Three Things to Know about Changing Jobs from ISD to Higher Ed

Are you thinking of making a teaching change from a public independent school district to a higher education setting? Before you do so, let's take a look at some important information:

1. Education
Did you know you need 18 hours of masters or higher level courses in the discipline you want to teach? For example, if you would like to teach math then you need 18 graduate hours in that specific area. Education courses (listed under EDUC) do not count as discipline specific unless you are teaching in the School of Education. A mistake I almost made was getting my masters degree in English education rather than in English Composition and Rhetoric. If my English courses fell under EDUC, I would not qualify to teach college level composition courses under higher education regulations. This is a costly career error made by many public school teachers who are under the impression EDUC courses will suffice when applying for a college level job.

2. Pay
There's a myth that pay is much higher at the college level. While this may be true in many regions of the United States, it is not true in Oklahoma or Texas where I currently teach. In fact, my pay cut from the ISD was about $3,000.00 while a new employee sitting next to me also coming from an independent school district took a $10,000.00 pay cut! Why the differences? Perhaps in Oklahoma and Texas it is the classification of employees from district to state that make the difference. State benefits packages are vastly different, and better, under state guidelines. Yet, it will take years for me to recoup the losses from my monthly ISD paycheck. Also, at the college I am employed at, we are paid once per month versus twice per month at the ISD I worked at. Pay raises, so far over the last eight years at the college I work at, have only offset increases in health insurance, retirement contributions, and federal taxes. "Going Backwards" is the best way to describe my last seven years paychecks--so, weigh your pay options carefully!

3. Time
It's true--I have more time to spend on creating critical thinking, high-interest
lesson plans!

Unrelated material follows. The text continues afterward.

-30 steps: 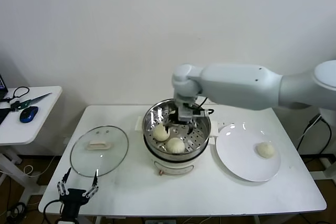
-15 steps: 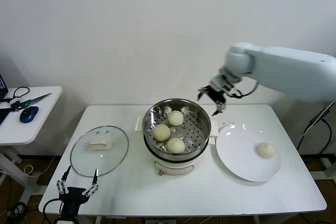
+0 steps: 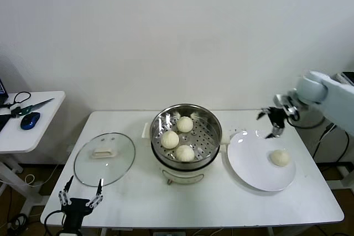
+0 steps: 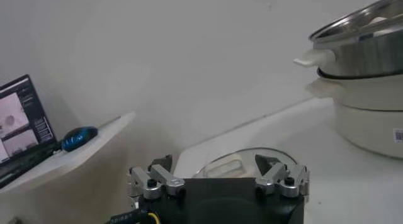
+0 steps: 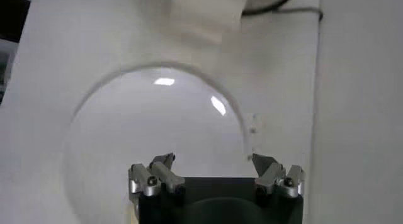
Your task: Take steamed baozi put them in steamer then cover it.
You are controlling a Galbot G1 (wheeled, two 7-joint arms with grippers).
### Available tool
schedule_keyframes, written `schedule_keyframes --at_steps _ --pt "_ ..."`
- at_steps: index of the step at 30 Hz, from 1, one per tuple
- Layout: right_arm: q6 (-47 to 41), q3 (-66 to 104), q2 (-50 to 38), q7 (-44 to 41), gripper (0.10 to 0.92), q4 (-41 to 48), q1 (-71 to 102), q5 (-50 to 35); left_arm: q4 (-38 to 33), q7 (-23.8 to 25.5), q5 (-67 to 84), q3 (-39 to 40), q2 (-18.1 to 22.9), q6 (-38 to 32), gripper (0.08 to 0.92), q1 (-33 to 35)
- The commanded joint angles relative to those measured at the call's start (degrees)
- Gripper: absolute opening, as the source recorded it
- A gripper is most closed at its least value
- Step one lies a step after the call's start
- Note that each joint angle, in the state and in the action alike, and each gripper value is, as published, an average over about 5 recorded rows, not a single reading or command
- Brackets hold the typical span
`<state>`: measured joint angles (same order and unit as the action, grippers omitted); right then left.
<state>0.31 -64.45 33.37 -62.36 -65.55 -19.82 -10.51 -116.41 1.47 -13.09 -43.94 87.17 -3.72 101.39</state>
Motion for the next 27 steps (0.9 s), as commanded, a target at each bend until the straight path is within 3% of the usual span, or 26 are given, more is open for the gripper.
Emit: schedule_keyframes --at_steps 1,10,27 --pt "0.88 19.49 -5.25 -0.78 0.823 6.05 21.50 10.54 -0.10 0.09 1.30 0.12 0.08 0.79 0.823 -0.23" --pt "3.22 21.80 0.43 -0.76 0.823 13.02 23.43 15.26 0.55 0.11 0.90 0.10 0.38 1.15 0.823 -0.70" --pt "4.36 20.80 7.56 -0.71 0.823 18.17 23.17 17.87 1.92 0.06 0.06 -0.08 0.36 1.24 0.823 -1.30"
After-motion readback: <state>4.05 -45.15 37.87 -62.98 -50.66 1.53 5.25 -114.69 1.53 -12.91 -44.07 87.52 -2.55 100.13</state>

My first year at the college level was an adjustment after teaching middle school. No parents to deal with, no high stakes testing, no classroom behavior issues, no sick kids, no fights to break up, no before and after school duties, no IEPs... Need I go on? I work a four day work week, teach five classes, do 7 1/2 hours of office time per week, and enjoy my time off. Of course, there are meetings and professional development days, but compare this to the daily grind of ISD teaching and yearly teaching requirements!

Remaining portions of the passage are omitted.